### Exercise goal
Among the entries below, how many lines include the word "robot"? Reply with only the number.

### Records supplied

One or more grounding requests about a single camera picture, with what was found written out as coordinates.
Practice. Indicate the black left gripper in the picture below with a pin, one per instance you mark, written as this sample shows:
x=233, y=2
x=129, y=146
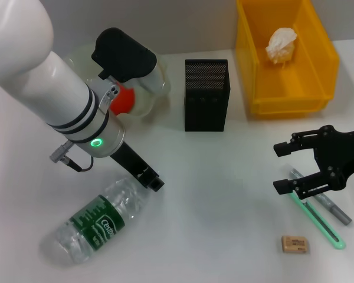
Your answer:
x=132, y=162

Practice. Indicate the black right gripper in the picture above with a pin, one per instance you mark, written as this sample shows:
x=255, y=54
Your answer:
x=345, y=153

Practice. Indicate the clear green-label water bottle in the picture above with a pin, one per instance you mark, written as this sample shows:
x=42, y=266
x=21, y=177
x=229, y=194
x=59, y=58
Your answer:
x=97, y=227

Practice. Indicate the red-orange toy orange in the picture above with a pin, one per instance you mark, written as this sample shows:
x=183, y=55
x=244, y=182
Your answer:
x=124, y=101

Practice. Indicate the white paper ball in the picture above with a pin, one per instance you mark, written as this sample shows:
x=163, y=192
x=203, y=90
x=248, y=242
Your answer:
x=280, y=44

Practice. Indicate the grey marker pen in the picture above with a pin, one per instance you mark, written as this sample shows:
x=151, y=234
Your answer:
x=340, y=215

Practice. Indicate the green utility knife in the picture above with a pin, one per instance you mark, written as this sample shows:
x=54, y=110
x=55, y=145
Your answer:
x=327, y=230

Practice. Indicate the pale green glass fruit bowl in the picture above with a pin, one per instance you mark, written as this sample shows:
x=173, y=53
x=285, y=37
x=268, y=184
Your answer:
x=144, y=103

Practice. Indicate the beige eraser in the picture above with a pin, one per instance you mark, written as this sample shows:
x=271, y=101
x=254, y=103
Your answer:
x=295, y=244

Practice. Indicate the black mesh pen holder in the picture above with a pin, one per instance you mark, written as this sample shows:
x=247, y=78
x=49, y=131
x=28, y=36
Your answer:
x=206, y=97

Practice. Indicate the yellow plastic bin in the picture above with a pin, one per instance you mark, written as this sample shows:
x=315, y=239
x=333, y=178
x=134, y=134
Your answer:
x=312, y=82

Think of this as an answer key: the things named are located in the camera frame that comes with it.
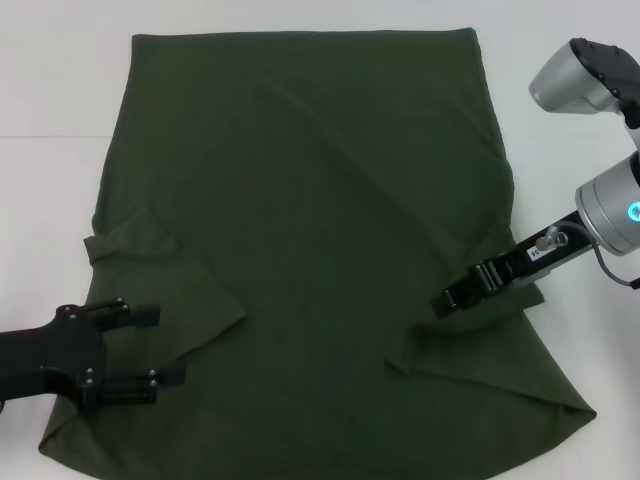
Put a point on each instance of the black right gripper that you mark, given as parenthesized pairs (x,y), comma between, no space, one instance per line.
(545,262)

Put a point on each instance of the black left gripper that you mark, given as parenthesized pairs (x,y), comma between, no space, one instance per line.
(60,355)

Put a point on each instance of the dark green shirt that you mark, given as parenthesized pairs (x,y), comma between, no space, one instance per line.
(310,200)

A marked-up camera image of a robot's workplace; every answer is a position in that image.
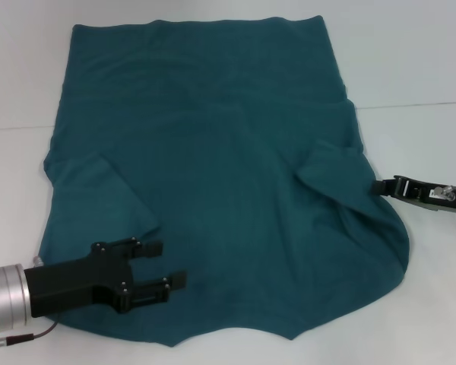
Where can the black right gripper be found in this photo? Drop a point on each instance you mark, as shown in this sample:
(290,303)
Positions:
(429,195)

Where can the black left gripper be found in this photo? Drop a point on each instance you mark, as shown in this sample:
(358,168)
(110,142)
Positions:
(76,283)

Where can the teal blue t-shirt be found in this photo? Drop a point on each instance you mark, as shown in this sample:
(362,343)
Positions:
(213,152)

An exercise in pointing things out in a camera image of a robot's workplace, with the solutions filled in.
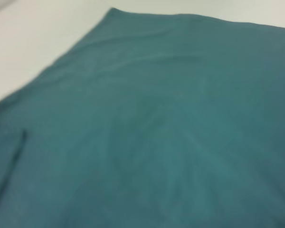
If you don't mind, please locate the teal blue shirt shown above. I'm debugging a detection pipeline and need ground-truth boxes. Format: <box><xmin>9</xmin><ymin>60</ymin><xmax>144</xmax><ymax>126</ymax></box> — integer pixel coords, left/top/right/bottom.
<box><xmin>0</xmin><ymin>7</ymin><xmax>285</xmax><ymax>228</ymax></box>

### Problem solution
2